For each line of the data below, copy it if it holds the word "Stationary".
___ DATA
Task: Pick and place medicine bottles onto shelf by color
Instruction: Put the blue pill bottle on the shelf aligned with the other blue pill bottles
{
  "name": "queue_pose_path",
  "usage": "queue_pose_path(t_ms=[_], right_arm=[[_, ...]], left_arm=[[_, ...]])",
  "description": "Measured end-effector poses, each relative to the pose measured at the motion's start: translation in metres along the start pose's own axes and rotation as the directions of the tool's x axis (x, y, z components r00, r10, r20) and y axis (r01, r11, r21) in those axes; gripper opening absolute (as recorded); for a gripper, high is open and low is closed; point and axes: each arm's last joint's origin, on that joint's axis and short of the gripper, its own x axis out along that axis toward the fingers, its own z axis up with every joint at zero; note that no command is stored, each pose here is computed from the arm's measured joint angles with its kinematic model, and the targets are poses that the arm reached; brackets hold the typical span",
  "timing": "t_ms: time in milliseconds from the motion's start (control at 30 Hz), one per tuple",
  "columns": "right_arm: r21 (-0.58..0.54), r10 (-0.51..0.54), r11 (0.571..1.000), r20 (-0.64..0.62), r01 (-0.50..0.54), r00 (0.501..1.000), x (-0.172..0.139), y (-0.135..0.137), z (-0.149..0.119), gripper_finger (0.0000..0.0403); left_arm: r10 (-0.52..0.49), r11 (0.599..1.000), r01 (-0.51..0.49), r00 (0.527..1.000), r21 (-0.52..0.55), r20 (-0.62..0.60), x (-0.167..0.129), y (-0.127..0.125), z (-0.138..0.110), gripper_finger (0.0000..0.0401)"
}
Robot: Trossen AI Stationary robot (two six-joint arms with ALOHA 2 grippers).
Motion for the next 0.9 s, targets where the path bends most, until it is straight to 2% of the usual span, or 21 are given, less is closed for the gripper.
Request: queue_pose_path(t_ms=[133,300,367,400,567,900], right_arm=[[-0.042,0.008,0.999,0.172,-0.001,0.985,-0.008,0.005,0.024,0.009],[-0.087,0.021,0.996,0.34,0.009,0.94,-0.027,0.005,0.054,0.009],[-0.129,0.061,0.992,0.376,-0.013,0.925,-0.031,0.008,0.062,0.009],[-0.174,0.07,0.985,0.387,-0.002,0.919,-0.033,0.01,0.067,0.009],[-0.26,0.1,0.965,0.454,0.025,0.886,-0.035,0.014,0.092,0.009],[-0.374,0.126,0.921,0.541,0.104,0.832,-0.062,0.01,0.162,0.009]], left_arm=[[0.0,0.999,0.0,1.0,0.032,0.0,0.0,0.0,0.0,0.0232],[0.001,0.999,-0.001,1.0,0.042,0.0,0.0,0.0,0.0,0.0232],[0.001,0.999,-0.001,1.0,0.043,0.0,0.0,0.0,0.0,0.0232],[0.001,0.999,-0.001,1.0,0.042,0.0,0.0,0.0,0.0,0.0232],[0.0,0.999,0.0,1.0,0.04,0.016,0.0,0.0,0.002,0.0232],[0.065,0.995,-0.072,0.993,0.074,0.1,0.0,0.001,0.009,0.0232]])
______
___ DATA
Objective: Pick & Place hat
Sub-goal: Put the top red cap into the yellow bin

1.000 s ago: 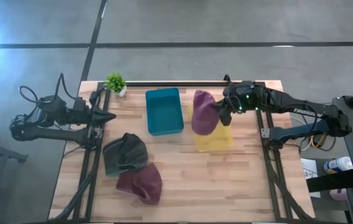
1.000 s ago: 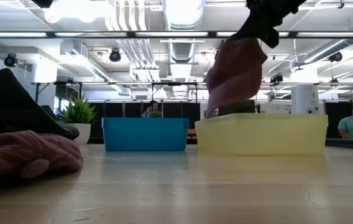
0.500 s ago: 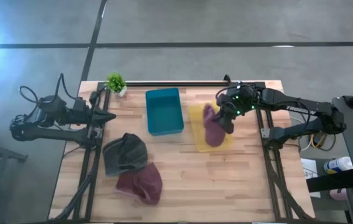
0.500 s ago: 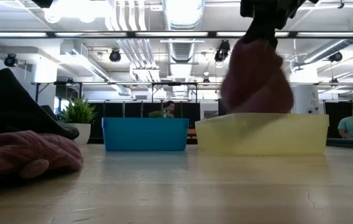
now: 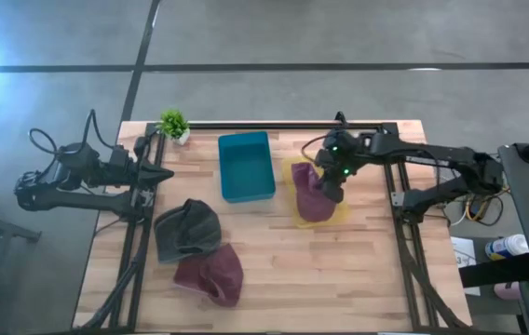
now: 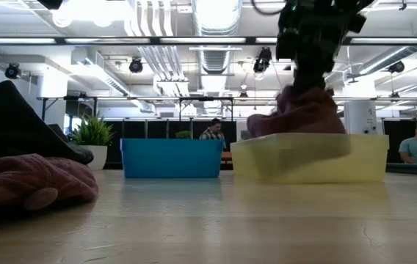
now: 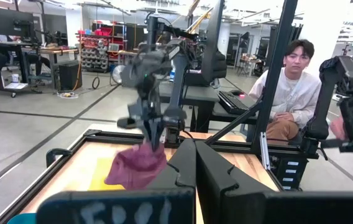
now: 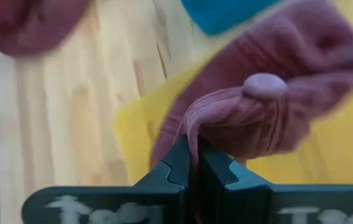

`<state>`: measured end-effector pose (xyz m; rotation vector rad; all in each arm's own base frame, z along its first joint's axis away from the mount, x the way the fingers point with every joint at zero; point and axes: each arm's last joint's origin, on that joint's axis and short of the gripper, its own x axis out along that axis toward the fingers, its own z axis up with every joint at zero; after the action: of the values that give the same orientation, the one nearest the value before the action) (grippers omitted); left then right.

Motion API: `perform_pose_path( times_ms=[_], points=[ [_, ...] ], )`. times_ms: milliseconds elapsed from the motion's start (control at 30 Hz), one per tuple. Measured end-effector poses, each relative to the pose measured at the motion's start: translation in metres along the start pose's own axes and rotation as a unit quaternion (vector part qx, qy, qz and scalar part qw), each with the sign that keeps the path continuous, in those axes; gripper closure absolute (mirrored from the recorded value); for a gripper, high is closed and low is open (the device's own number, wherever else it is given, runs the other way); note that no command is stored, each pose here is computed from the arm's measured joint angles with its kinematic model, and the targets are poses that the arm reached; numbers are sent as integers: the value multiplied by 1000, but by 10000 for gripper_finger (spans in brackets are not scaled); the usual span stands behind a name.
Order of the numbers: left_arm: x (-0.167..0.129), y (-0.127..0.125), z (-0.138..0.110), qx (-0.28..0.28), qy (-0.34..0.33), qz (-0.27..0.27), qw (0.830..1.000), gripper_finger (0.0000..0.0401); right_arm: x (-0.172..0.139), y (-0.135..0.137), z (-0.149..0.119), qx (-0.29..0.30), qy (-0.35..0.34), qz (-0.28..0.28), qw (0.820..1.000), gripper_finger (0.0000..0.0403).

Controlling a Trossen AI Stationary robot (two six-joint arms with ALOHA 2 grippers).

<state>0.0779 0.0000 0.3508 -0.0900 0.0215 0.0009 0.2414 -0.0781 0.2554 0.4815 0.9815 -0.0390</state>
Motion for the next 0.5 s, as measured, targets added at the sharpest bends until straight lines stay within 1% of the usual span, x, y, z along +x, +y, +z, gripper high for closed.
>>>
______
◆ **RESPONSE TO THIS EXERCISE**
Robot: Trossen AI Stationary robot (two six-joint arms with ALOHA 2 grippers).
Controlling a Trossen AI Stationary robot (two six-joint arms with ALOHA 2 grippers).

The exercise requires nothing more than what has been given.